Collected data

===============

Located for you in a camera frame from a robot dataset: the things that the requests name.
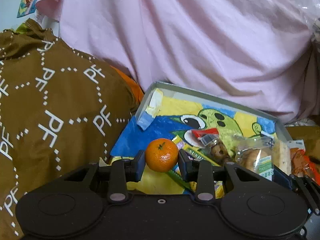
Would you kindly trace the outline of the yellow green biscuit packet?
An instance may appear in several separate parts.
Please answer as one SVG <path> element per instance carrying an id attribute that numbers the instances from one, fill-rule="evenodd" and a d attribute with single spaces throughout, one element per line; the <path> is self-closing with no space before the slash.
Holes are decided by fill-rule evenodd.
<path id="1" fill-rule="evenodd" d="M 197 178 L 195 181 L 186 181 L 186 179 L 198 174 L 199 162 L 205 160 L 213 166 L 219 165 L 208 157 L 205 157 L 199 149 L 191 146 L 178 135 L 172 139 L 172 142 L 175 143 L 183 156 L 181 159 L 179 158 L 178 163 L 167 172 L 167 175 L 184 188 L 184 194 L 194 194 L 197 186 Z"/>

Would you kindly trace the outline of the red dried tofu packet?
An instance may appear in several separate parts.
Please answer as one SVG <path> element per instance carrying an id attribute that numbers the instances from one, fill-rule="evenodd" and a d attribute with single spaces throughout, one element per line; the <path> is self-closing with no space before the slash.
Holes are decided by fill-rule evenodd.
<path id="1" fill-rule="evenodd" d="M 319 183 L 319 172 L 316 164 L 306 155 L 303 140 L 290 140 L 287 142 L 291 154 L 291 173 L 298 177 L 308 176 Z"/>

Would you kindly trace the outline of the red nut snack packet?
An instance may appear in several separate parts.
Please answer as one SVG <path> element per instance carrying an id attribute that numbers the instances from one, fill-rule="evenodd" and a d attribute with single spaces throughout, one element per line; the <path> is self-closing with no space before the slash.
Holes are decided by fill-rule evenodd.
<path id="1" fill-rule="evenodd" d="M 220 139 L 217 128 L 192 129 L 192 136 L 203 146 L 204 155 L 220 166 L 232 161 L 228 150 Z"/>

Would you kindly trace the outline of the orange mandarin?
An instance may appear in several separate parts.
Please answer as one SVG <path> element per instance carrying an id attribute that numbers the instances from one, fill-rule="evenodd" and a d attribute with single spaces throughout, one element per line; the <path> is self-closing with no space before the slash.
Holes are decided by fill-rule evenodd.
<path id="1" fill-rule="evenodd" d="M 176 144 L 165 138 L 150 142 L 145 150 L 145 162 L 155 172 L 168 172 L 178 161 Z"/>

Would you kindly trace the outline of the orange rice cracker bar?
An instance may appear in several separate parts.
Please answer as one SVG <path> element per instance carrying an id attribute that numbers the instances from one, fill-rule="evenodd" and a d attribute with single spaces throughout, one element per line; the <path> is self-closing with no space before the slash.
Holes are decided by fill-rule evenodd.
<path id="1" fill-rule="evenodd" d="M 291 174 L 291 155 L 287 143 L 277 139 L 273 146 L 273 163 L 288 176 Z"/>

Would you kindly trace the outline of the grey tray with cartoon liner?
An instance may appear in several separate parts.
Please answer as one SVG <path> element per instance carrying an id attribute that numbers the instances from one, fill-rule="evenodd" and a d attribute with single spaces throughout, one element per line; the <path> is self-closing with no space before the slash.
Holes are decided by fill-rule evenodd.
<path id="1" fill-rule="evenodd" d="M 112 149 L 111 159 L 131 160 L 154 140 L 169 140 L 190 159 L 214 166 L 234 161 L 267 179 L 277 168 L 291 173 L 290 150 L 275 118 L 204 96 L 149 90 Z"/>

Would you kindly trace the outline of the colourful cartoon blanket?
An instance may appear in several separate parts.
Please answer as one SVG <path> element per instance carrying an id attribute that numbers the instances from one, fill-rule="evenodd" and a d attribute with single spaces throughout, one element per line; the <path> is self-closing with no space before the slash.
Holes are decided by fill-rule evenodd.
<path id="1" fill-rule="evenodd" d="M 286 128 L 293 140 L 304 140 L 306 154 L 319 160 L 319 126 L 295 126 Z"/>

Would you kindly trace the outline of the bread roll packet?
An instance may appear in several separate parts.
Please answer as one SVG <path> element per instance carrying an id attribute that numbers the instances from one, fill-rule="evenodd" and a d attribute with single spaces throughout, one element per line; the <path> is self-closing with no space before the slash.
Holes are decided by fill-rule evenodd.
<path id="1" fill-rule="evenodd" d="M 242 167 L 272 181 L 274 175 L 273 146 L 271 137 L 245 138 L 233 135 L 235 161 Z"/>

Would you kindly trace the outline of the brown PF pillow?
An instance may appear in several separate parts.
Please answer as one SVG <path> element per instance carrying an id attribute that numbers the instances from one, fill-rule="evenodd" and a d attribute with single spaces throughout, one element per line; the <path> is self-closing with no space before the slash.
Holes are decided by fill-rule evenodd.
<path id="1" fill-rule="evenodd" d="M 143 92 L 105 61 L 29 19 L 1 32 L 1 239 L 20 239 L 18 200 L 108 161 Z"/>

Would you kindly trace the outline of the pink sheet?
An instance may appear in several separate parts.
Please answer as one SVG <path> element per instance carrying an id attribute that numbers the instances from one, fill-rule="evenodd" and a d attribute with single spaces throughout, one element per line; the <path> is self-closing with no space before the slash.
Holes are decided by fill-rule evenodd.
<path id="1" fill-rule="evenodd" d="M 277 116 L 319 113 L 311 17 L 297 0 L 38 0 L 71 47 L 143 89 L 189 87 Z"/>

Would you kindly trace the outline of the plastic bag of clothes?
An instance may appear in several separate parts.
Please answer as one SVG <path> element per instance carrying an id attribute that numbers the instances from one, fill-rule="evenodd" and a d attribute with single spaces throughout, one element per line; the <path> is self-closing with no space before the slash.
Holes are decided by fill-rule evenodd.
<path id="1" fill-rule="evenodd" d="M 314 0 L 315 6 L 316 6 L 316 20 L 313 24 L 313 43 L 317 44 L 317 47 L 319 47 L 319 0 Z"/>

===============

* Required work: The records above should be retyped in full and exactly; omit the pictures.

* Exercise response:
Located for you in a camera frame from a robot dataset: the things that the requests name.
Would you kindly trace the outline of the yellow green biscuit packet?
An instance may appear in several separate parts.
Please answer as one SVG <path> element per instance carrying an id attribute that numbers the instances from one, fill-rule="evenodd" and a d attribute with single spaces throughout, one element per line; the <path> is self-closing with no space before the slash.
Holes are decided by fill-rule evenodd.
<path id="1" fill-rule="evenodd" d="M 197 178 L 195 181 L 186 181 L 186 179 L 198 174 L 199 162 L 205 160 L 213 166 L 219 165 L 208 157 L 205 157 L 199 149 L 191 146 L 178 135 L 172 139 L 172 142 L 175 143 L 183 156 L 181 159 L 179 158 L 178 163 L 167 172 L 167 175 L 184 188 L 184 194 L 194 194 L 197 186 Z"/>

Would you kindly trace the outline of the red dried tofu packet?
An instance may appear in several separate parts.
Please answer as one SVG <path> element per instance carrying an id attribute that numbers the instances from one, fill-rule="evenodd" and a d attribute with single spaces throughout, one element per line; the <path> is self-closing with no space before the slash.
Holes are decided by fill-rule evenodd.
<path id="1" fill-rule="evenodd" d="M 319 183 L 319 172 L 316 164 L 306 155 L 303 140 L 290 140 L 287 142 L 291 154 L 291 173 L 298 177 L 308 176 Z"/>

Would you kindly trace the outline of the red nut snack packet?
An instance may appear in several separate parts.
Please answer as one SVG <path> element per instance carrying an id attribute that numbers the instances from one, fill-rule="evenodd" and a d attribute with single spaces throughout, one element per line; the <path> is self-closing with no space before the slash.
Holes are decided by fill-rule evenodd.
<path id="1" fill-rule="evenodd" d="M 220 139 L 217 128 L 192 129 L 192 136 L 203 146 L 204 155 L 220 166 L 232 161 L 228 150 Z"/>

Would you kindly trace the outline of the orange mandarin?
An instance may appear in several separate parts.
Please answer as one SVG <path> element per instance carrying an id attribute that numbers the instances from one, fill-rule="evenodd" and a d attribute with single spaces throughout, one element per line; the <path> is self-closing with no space before the slash.
Holes are decided by fill-rule evenodd.
<path id="1" fill-rule="evenodd" d="M 176 144 L 165 138 L 150 142 L 145 150 L 145 162 L 155 172 L 168 172 L 178 161 Z"/>

Would you kindly trace the outline of the orange rice cracker bar?
An instance may appear in several separate parts.
Please answer as one SVG <path> element per instance carrying an id attribute that numbers the instances from one, fill-rule="evenodd" and a d attribute with single spaces throughout, one element per line; the <path> is self-closing with no space before the slash.
Holes are decided by fill-rule evenodd.
<path id="1" fill-rule="evenodd" d="M 291 174 L 291 155 L 287 143 L 277 139 L 273 146 L 273 163 L 288 176 Z"/>

Would you kindly trace the outline of the grey tray with cartoon liner?
An instance may appear in several separate parts.
Please answer as one SVG <path> element per instance carrying an id attribute that numbers the instances from one, fill-rule="evenodd" and a d attribute with single spaces throughout, one element per line; the <path> is self-closing with no space before the slash.
Holes are decided by fill-rule evenodd.
<path id="1" fill-rule="evenodd" d="M 112 149 L 111 159 L 131 160 L 154 140 L 169 140 L 190 159 L 214 166 L 234 161 L 267 179 L 277 168 L 291 173 L 290 150 L 275 118 L 204 96 L 149 90 Z"/>

Would you kindly trace the outline of the colourful cartoon blanket?
An instance may appear in several separate parts.
Please answer as one SVG <path> element per instance carrying an id attribute that numbers the instances from one, fill-rule="evenodd" and a d attribute with single spaces throughout, one element per line; the <path> is self-closing with no space before the slash.
Holes are decided by fill-rule evenodd.
<path id="1" fill-rule="evenodd" d="M 286 128 L 293 140 L 304 140 L 306 154 L 319 160 L 319 126 L 295 126 Z"/>

Would you kindly trace the outline of the bread roll packet?
An instance may appear in several separate parts.
Please answer as one SVG <path> element per instance carrying an id attribute that numbers the instances from one, fill-rule="evenodd" and a d attribute with single spaces throughout, one element per line; the <path> is self-closing with no space before the slash.
Holes are decided by fill-rule evenodd.
<path id="1" fill-rule="evenodd" d="M 242 167 L 272 181 L 274 175 L 273 146 L 271 137 L 245 138 L 233 135 L 235 161 Z"/>

Would you kindly trace the outline of the brown PF pillow?
An instance may appear in several separate parts.
Please answer as one SVG <path> element per instance carrying an id attribute that numbers the instances from one, fill-rule="evenodd" and a d attribute with single spaces throughout, one element per line; the <path> is self-closing with no space before the slash.
Holes are decided by fill-rule evenodd.
<path id="1" fill-rule="evenodd" d="M 143 92 L 105 61 L 29 19 L 1 32 L 1 239 L 20 239 L 18 200 L 108 161 Z"/>

Would you kindly trace the outline of the pink sheet?
An instance may appear in several separate parts.
Please answer as one SVG <path> element per instance carrying an id attribute that numbers the instances from one, fill-rule="evenodd" and a d attribute with single spaces throughout, one element per line; the <path> is self-closing with no space before the slash.
Holes are decided by fill-rule evenodd.
<path id="1" fill-rule="evenodd" d="M 277 116 L 319 113 L 311 17 L 297 0 L 38 0 L 71 47 L 143 89 L 189 87 Z"/>

Would you kindly trace the outline of the plastic bag of clothes?
An instance may appear in several separate parts.
Please answer as one SVG <path> element per instance carrying an id attribute that numbers the instances from one, fill-rule="evenodd" and a d attribute with single spaces throughout, one element per line; the <path> is self-closing with no space before the slash.
Holes are decided by fill-rule evenodd.
<path id="1" fill-rule="evenodd" d="M 314 0 L 315 6 L 316 6 L 316 20 L 313 24 L 313 43 L 317 44 L 317 47 L 319 47 L 319 0 Z"/>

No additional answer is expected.